The Marriage Plot - Jeffrey Eugenides [168]
The agronomist seemed to think this over. “I want to shit,” he said.
Mitchell was taken aback. Before he could do or say anything, however, a smiling young Indian man appeared before them. It was the barber. He held up a shaving mug, brush, and straight razor.
“Going to shave!” he announced in a jovial tone.

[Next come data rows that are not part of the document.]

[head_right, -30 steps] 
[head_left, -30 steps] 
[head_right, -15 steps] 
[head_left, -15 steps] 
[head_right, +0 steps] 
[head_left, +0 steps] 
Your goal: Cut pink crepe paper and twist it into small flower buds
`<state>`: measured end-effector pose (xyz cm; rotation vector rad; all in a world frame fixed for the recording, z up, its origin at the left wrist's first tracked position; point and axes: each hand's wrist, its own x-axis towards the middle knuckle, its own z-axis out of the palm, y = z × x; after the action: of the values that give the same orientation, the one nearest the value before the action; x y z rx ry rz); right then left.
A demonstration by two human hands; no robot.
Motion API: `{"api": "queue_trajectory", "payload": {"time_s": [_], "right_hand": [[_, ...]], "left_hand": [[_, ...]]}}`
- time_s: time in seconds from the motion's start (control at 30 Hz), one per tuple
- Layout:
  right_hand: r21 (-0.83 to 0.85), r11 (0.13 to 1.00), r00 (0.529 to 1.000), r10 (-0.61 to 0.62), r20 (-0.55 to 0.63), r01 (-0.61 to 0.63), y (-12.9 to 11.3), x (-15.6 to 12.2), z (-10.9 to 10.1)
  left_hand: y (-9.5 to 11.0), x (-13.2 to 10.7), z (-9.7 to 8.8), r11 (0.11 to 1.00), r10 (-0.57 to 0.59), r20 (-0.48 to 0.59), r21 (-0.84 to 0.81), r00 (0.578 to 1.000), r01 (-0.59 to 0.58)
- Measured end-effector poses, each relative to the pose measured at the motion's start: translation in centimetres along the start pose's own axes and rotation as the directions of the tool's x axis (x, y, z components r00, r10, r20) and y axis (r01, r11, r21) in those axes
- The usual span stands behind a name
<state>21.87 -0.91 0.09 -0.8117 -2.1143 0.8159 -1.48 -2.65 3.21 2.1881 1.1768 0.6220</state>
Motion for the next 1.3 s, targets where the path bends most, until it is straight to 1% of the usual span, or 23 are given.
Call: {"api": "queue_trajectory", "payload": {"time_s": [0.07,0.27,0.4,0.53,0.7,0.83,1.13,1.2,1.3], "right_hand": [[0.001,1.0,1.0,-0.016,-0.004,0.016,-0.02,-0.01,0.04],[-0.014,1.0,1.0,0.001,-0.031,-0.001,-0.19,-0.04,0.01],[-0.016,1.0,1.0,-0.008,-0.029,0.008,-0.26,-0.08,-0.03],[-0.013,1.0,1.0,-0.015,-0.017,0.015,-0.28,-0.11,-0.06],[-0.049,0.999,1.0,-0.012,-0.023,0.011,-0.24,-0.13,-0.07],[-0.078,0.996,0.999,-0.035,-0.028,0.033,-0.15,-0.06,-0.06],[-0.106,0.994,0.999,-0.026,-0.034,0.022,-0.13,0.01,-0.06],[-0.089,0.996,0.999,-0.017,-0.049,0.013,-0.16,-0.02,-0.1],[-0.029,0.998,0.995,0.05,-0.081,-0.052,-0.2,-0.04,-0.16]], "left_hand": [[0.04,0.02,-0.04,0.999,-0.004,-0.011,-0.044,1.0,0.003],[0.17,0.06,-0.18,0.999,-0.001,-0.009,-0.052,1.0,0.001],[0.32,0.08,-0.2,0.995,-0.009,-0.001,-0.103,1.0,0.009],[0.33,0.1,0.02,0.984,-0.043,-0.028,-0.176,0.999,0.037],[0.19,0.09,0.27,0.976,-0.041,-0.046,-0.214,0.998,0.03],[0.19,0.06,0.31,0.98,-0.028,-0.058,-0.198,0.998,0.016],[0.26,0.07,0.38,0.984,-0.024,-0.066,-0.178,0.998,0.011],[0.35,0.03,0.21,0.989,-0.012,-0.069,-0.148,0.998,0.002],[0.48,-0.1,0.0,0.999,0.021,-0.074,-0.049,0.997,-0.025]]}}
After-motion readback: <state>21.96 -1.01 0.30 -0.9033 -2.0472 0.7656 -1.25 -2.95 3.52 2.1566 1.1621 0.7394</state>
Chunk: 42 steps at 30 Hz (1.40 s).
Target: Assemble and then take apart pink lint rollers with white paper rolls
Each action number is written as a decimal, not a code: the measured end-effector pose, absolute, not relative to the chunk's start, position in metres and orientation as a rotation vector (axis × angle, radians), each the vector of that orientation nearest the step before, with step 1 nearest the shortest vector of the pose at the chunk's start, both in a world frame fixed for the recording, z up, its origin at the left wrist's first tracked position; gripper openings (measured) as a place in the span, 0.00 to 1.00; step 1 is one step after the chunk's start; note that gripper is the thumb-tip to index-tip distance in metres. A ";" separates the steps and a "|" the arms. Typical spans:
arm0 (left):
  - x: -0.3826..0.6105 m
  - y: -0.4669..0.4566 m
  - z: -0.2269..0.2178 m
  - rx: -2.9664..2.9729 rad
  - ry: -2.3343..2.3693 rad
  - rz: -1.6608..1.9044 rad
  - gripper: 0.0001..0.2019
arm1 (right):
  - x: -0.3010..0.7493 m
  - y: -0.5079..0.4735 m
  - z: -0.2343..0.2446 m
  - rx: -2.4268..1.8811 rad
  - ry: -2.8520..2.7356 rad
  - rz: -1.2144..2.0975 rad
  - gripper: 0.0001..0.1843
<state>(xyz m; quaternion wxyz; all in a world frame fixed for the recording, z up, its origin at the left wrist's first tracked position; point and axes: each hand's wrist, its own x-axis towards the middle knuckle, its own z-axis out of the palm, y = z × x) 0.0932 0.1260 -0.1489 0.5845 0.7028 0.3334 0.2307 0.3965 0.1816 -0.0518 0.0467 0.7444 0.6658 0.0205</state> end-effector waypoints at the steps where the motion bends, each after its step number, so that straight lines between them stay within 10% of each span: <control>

Without further preliminaries he began lathering the agronomist’s cheeks.
The agronomist didn’t have the energy to resist. “I have to shit,” he said again, a little more urgent.
“Shave, shave,” the barber repeated, using his only English.
Mitchell didn’t know where the bedpans were kept. He was afraid of what would happen if he didn’t find one soon, and he was afraid of what would happen if he did. He turned away, looking for help.
All the other volunteers were busy. There were no nuns nearby.
By the time Mitchell turned back, the agronomist had forgotten all about him. Both his cheeks were lathered now. He shut his eyes, grimacing, as he said in desperation, in anger, in relief, “I’m shitting!”
The barber, oblivious, began to shave his cheeks.
And Mitchell began to move. Already knowing that he would regret this moment for a long time, maybe for the rest of his life, and yet unable to resist the sweet impulse that ran through his every nerve, Mitchell headed to the front of the home, right past Matthew 25:40, and up the steps to the bright, fallen world above.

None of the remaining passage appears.